At the beginning of the twentieth century, the average American lived to be about 50 years old. One hundred years later, nearly three decades have been added to that lifespan, due in no small part to advances in public health: immunization and control of infectious disease, safer and healthier food, motor vehicle safety, fluoridation of drinking water, and recognizing the dangers of tobacco use.
Public health's watershed advances occur in part because public policy and awareness are intertwined with medical practice and research, mutually reinforcing one another. Research teaches us about the ill effects of smoking; doctors discourage their patients from smoking; policymakers raise taxes on cigarettes, pass laws curtailing who can buy and sell them and where people are allowed to light up. Eventually the combined forces become overwhelming. The habit is seen as dangerous, expensive, and socially unacceptable. Fewer Americans purchase cigarettes, and even those who do become reluctant to expose their children to tobacco smoke. Behavior changes. Quality of life improves.
American education has enjoyed no such golden era, largely because education force multipliers too seldom act in concert. Those who work in education research, policy, and practice frequently fail to communicate with one another, and when they do, each faction speaks a different language. David Steiner is out to change that. Steiner, perhaps best known in education circles as the former New York state education commissioner, was appointed this summer to lead a new policy institute at the Johns Hopkins University School of Education, where he's set himself to the formidable task of breaking apart what he calls the "silos" of education research, policy, and practice.
For example, Steiner observed that there is a significant body of high-quality research demonstrating that teacher quality has the greatest in-school impact on student learning. Yet examples abound of policymakers ignoring that research. "Between letting almost anyone with a B.A. and minimal classroom experience teach and then paying and treating them accordingly, we are ignoring one of the most powerful pieces of research and deeply damaging the life opportunities of our students," he says.
To be sure, there have been significant changes in teaching practices driven by research. Few dispute the need for very young children to get systematic phonics instruction, for example, when learning to read. But perhaps more than any other profession, teaching too often prizes theory, philosophy, and personal preference over evidence-based practice. Even accounting has "generally accepted accounting principles" – a common set of principles, standards, and procedures that companies use to keep their books. Nothing of the kind exists in teaching.
What would it look like if policy, practice, and research were working together? Steiner cites the example of New York City Mayor Bill de Blasio's recent announcement that the city will spend $75 million to hire reading specialists in the hope of getting every child reading by second grade. "The crucial issue that never gets discussed in the public arena is the issue of implementation," Steiner says. "So for example, what reading content and reading strategies are those reading coaches going to use? How do we know if they've been trained to use it? And is that strategy based on good evidence of success?"
The elephant in the room is local control, which is stamped on the genetic code of the American education system. The federal government has a modest role politically, and no control constitutionally, over the nation's 14,000 school districts, many of which are wedded to their own visions, habits and practices. Plus nearly every stakeholder went to school and views themselves as an authority. "There is a tendency to think 'we're all experts at education. We've all been to school. How complicated can it be? I know what a school is and how it works,'" Steiner notes. The result is often an immune response to anything that smacks of outside control of education.

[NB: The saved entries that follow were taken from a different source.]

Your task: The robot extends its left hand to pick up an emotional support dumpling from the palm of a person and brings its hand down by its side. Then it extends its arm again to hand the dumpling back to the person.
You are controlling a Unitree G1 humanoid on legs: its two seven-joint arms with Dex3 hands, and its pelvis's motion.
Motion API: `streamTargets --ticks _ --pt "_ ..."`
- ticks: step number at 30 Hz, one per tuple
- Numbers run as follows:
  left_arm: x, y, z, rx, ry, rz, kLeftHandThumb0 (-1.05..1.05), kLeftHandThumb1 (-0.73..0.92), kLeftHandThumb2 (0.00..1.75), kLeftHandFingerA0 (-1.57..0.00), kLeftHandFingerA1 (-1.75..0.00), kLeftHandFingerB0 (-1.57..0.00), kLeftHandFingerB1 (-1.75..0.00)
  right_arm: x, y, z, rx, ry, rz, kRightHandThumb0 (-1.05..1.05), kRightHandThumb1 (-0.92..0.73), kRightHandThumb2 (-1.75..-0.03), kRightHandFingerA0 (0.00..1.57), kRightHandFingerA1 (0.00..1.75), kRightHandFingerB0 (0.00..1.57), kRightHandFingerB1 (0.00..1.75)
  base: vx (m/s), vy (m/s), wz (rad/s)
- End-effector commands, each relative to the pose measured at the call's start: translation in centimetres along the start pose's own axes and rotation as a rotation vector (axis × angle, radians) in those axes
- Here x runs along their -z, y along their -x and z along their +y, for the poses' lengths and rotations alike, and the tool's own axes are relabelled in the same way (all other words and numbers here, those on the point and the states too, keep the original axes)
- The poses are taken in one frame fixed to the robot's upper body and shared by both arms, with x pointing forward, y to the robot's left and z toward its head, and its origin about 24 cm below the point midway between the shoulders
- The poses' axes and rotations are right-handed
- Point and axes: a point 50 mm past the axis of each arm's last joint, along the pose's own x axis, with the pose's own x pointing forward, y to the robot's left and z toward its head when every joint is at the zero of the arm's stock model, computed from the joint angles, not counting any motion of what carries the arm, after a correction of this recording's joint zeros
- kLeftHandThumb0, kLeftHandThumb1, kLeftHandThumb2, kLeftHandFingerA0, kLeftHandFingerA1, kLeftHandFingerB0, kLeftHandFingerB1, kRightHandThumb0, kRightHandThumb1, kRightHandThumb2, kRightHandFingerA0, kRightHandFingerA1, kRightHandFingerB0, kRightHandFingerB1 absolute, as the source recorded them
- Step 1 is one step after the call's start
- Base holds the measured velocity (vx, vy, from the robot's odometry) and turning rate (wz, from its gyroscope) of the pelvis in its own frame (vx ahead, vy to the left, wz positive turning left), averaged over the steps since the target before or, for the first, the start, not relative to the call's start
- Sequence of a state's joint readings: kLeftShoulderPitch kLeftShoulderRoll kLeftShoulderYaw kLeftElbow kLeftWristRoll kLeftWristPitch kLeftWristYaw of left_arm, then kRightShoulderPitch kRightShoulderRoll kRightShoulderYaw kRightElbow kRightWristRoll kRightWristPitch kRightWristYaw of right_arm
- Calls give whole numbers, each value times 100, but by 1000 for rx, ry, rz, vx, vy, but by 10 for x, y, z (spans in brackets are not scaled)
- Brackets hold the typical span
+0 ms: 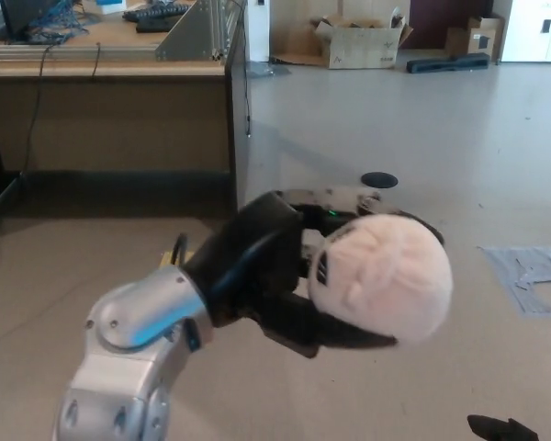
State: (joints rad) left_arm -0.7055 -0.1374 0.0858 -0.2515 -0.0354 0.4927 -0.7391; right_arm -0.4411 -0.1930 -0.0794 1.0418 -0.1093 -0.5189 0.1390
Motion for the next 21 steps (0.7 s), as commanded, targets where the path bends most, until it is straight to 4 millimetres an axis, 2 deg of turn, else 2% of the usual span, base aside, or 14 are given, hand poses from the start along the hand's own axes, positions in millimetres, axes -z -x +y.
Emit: streamTargets --ticks 1,8,9,10,12,13,14,15,16,18,19,21 --pt "46 34 16 -212 829 101 -18 67 60 -94 -112 -81 -60 1 -3 -8 37 -143 44 -63 -51 -79 32 46 17 39 0 0 0" --pt "39 44 25 -221 889 42 -20 67 60 -94 -116 -81 -60 3 -1 -5 31 -134 45 -62 -51 -79 32 46 17 39 0 0 0" --pt "35 63 40 -258 910 -28 -23 68 61 -92 -117 -83 -64 3 -2 -4 25 -144 46 -61 -51 -79 30 46 17 39 0 0 0" --pt "33 71 46 -274 918 -59 -23 68 61 -92 -117 -83 -64 3 -2 -3 22 -149 46 -61 -51 -79 30 46 17 39 0 0 0" --pt "32 72 47 -274 925 -59 -23 68 61 -92 -117 -83 -64 3 -2 -3 22 -149 46 -61 -51 -79 30 46 17 39 0 0 0" --pt "31 93 59 -332 898 -41 -28 75 63 -87 -126 -67 -84 3 -1 -5 27 -148 51 -62 -51 -79 31 46 18 39 0 0 0" --pt "27 119 72 -402 864 -23 -28 75 63 -87 -126 -67 -84 4 -1 -8 33 -147 57 -62 -51 -79 31 46 18 39 0 0 0" --pt "25 134 78 -442 846 -8 -26 75 64 -84 -135 -62 -110 5 0 -9 31 -140 63 -62 -51 -79 31 46 17 39 0 0 0" --pt "24 149 83 -479 830 11 -26 75 64 -84 -135 -62 -110 6 1 -10 27 -130 70 -62 -51 -79 31 46 17 39 0 0 0" --pt "25 161 86 -504 834 19 -25 76 64 -83 -135 -66 -106 9 3 -12 25 -131 76 -61 -51 -79 30 46 17 39 0 0 0" --pt "27 182 92 -570 834 34 -25 74 64 -87 -130 -73 -90 10 5 -13 24 -123 79 -61 -51 -79 31 46 16 39 0 0 0" --pt "28 198 94 -607 842 48 -25 75 65 -85 -131 -70 -92 15 9 -15 28 -116 89 -62 -51 -79 31 46 16 39 0 0 0"
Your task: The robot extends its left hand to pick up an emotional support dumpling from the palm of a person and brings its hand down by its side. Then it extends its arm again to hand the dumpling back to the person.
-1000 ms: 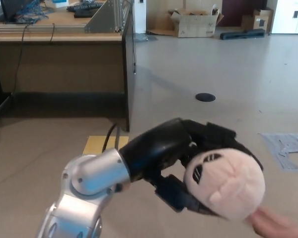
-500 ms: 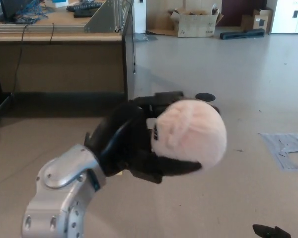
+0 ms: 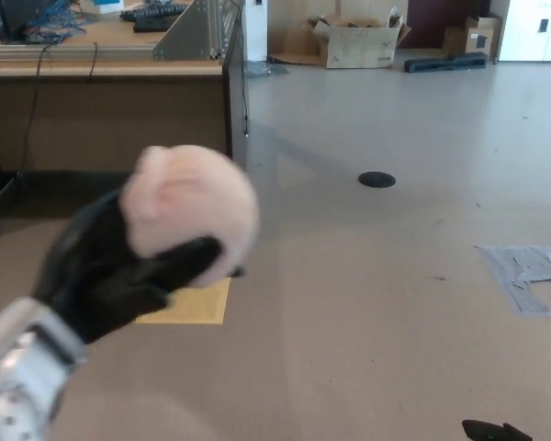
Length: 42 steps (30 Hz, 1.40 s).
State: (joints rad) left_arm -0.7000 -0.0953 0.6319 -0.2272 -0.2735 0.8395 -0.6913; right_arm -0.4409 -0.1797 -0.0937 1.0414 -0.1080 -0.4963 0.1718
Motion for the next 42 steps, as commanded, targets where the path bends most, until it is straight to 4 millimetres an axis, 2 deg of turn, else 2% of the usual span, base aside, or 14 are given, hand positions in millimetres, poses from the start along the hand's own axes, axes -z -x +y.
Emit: streamTargets --ticks 1,7,8,13,15,19,20,23,24,28,31,32,33,42 --pt "-15 104 70 -252 386 93 -25 80 64 -82 -124 -66 -80 13 10 -18 56 -113 70 -61 -51 -79 30 47 17 39 0 0 0" --pt "2 148 92 -385 501 10 -24 78 64 -82 -124 -66 -72 26 20 -13 75 -148 90 -62 -50 -79 32 47 17 39 0 0 0" --pt "16 168 101 -470 534 -1 -21 76 63 -77 -126 -64 -71 30 25 -12 71 -144 105 -62 -50 -79 31 47 17 39 0 0 0" --pt "47 199 119 -594 589 22 -19 87 67 -64 -138 -51 -90 31 27 -15 73 -147 105 -62 -50 -79 32 47 18 39 0 0 0" --pt "54 199 123 -611 587 40 -17 92 68 -56 -143 -38 -92 27 24 -17 76 -136 99 -63 -50 -79 32 47 18 39 0 0 0" --pt "61 201 127 -631 588 62 -16 87 65 -62 -137 -46 -89 24 21 -16 72 -144 95 -62 -50 -79 31 47 17 39 0 0 0" --pt "66 201 127 -642 607 88 -17 75 63 -72 -130 -46 -51 23 20 -15 68 -147 90 -61 -50 -79 31 47 17 39 0 0 0" --pt "73 202 128 -655 630 113 -22 70 73 -73 -127 -32 -44 23 21 -15 67 -147 91 -62 -50 -79 32 47 18 39 0 0 0" --pt "74 202 129 -657 635 118 -15 73 63 -72 -133 -38 -41 23 21 -15 66 -147 91 -61 -50 -79 31 47 18 39 0 0 0" --pt "75 202 129 -654 636 121 -15 73 63 -72 -133 -38 -41 23 21 -15 64 -152 91 -61 -50 -79 31 47 18 39 0 0 0" --pt "68 195 130 -636 604 101 -17 73 61 -81 -122 -45 -54 20 18 -16 71 -134 89 -63 -50 -80 32 47 18 40 0 0 0" --pt "64 193 130 -617 573 92 -16 70 61 -86 -115 -78 -59 19 17 -16 71 -139 88 -63 -50 -80 32 47 18 40 0 0 0" --pt "62 191 130 -605 556 87 -17 73 62 -87 -113 -83 -60 19 16 -17 71 -142 87 -63 -50 -79 32 48 18 40 0 0 0" --pt "42 177 132 -565 476 70 -18 77 63 -84 -117 -69 -72 18 15 -17 67 -152 83 -63 -50 -79 32 48 18 39 0 0 0"
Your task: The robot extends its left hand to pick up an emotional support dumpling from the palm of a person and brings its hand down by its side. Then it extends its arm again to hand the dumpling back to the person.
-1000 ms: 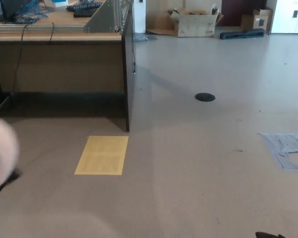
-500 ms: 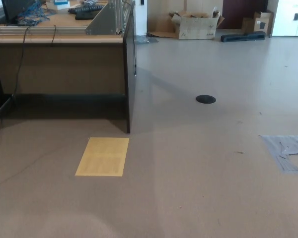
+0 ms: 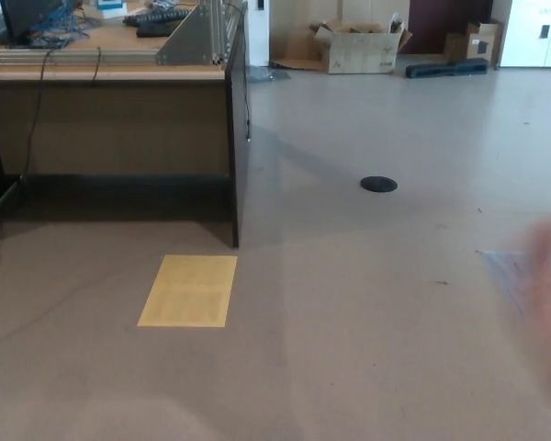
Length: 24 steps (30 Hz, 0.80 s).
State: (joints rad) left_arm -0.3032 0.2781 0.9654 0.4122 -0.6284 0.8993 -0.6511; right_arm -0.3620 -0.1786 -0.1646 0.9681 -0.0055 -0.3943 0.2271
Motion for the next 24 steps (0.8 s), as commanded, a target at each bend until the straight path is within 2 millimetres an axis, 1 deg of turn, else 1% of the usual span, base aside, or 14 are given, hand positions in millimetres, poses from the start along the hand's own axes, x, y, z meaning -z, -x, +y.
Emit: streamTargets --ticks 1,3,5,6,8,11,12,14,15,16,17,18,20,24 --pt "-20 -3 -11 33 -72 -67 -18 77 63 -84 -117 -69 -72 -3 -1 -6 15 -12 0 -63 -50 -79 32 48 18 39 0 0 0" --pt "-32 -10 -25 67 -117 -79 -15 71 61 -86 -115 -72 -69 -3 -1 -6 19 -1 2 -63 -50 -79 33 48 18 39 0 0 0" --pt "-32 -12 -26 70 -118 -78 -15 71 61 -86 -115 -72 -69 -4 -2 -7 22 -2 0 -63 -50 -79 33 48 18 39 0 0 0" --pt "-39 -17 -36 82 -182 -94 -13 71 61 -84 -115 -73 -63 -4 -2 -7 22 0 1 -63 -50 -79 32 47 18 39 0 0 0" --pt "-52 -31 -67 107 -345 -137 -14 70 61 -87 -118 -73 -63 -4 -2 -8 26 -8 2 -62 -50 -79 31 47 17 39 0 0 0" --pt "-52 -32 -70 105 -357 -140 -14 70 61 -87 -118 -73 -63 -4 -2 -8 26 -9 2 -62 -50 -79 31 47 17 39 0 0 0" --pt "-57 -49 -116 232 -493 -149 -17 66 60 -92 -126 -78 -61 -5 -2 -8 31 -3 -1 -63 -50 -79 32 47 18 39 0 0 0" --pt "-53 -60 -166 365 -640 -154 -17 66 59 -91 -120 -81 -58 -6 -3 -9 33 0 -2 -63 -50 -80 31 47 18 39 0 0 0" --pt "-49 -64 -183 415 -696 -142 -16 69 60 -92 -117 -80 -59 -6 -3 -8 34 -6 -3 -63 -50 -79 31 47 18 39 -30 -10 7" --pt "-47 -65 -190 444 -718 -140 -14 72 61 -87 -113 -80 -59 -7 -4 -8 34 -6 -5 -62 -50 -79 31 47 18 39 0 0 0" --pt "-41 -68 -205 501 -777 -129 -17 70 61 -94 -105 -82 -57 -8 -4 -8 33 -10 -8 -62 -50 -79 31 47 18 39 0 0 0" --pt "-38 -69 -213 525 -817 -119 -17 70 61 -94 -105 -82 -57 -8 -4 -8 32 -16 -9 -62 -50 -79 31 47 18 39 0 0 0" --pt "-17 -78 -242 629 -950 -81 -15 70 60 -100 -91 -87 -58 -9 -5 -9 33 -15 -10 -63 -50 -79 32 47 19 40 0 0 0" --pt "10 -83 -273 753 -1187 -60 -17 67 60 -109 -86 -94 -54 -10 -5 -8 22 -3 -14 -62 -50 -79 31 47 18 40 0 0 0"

Steiner is undeterred: "That's not a reason to create education policies which have no research basis at all. Or worse, where the research base suggests that the policy is going to do damage to students." The opposite also holds true: Strong evidence of positive outcomes often gets ignored. Steiner offers the example of Chicago Public Schools' introduction of the demanding International Baccalaureate program into their regular high schools. "While excellent research shows that Chicago's students who completed the program benefited greatly, I doubt whether one school superintendent in ten has heard about that research," Steiner remarks. "Part of our job [must be] to take that research, put it in English, and show why it was powerful, show what it costs, and bring it to those who can use it."
The work starts this fall. Already, the institute has scheduled an open event in New York City focused on what Steiner calls our "aversion to teaching demanding academic content to underprivileged students," another practice that flies in the face of evidence from both the United States and abroad.
The task is long-term and tough, but Steiner brings an unusual set of experiences to bear: leadership at the federal, state and university level combined with the intellectual background of a senior professor. Johns Hopkins knew what it was doing.
A slightly different version of this article originally ran in U.S. News & World Report.